HOW TO COMPLETE THIS TASK:
Go through the data below and gather each line containing "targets".

EXCERPTED DATA:
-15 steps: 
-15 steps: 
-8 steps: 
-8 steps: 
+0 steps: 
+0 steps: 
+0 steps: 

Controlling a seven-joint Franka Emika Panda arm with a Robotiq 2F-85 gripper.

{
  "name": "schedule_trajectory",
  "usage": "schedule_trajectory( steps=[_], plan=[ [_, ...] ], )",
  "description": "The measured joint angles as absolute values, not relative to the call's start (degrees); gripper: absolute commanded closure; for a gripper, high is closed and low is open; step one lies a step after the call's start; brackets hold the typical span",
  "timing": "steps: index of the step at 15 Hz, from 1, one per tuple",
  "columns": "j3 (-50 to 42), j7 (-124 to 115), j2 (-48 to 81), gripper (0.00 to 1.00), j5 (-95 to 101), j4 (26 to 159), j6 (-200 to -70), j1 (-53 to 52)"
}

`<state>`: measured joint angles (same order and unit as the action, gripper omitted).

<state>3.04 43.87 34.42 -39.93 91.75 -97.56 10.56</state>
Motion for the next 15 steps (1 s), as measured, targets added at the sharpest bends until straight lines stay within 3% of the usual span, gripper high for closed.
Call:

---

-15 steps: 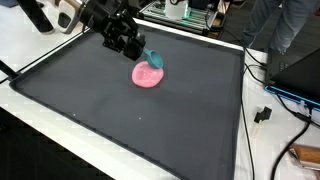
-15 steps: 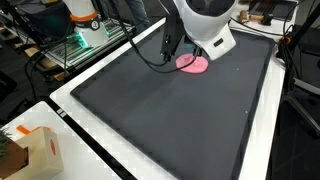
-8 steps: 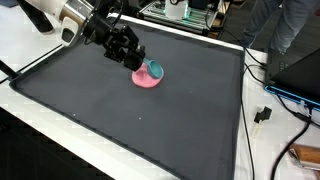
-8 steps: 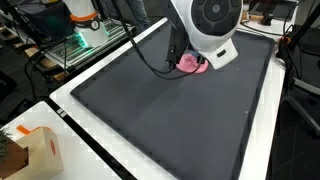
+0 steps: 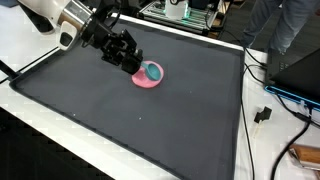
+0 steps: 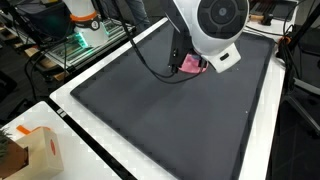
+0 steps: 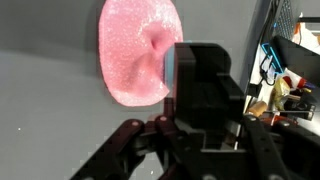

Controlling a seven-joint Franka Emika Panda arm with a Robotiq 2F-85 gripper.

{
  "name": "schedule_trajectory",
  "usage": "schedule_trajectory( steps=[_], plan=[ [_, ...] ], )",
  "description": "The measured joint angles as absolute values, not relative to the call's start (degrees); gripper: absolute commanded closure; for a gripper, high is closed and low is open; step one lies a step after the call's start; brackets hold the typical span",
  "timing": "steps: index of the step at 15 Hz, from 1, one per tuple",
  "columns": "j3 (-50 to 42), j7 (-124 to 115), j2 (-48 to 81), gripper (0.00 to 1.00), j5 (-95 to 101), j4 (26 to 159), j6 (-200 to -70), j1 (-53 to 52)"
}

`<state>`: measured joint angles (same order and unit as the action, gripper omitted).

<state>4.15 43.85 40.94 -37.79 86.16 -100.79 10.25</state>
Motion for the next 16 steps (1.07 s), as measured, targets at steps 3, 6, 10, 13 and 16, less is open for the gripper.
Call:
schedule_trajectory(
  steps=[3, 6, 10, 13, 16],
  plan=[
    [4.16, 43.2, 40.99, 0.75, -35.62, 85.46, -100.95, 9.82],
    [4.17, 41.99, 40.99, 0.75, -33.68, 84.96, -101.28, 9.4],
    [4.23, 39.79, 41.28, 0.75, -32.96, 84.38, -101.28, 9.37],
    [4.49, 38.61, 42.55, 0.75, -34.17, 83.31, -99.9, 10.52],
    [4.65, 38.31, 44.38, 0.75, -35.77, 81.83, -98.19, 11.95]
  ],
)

WORKED SOLUTION:
Motion for the next 15 steps (1 s), as measured, targets added at the sharpest bends until straight lines stay within 3% of the usual span, gripper high for closed.
Motion for the next 16 steps (1.07 s), as measured, targets at steps 3, 6, 10, 13 and 16, less is open for the gripper.

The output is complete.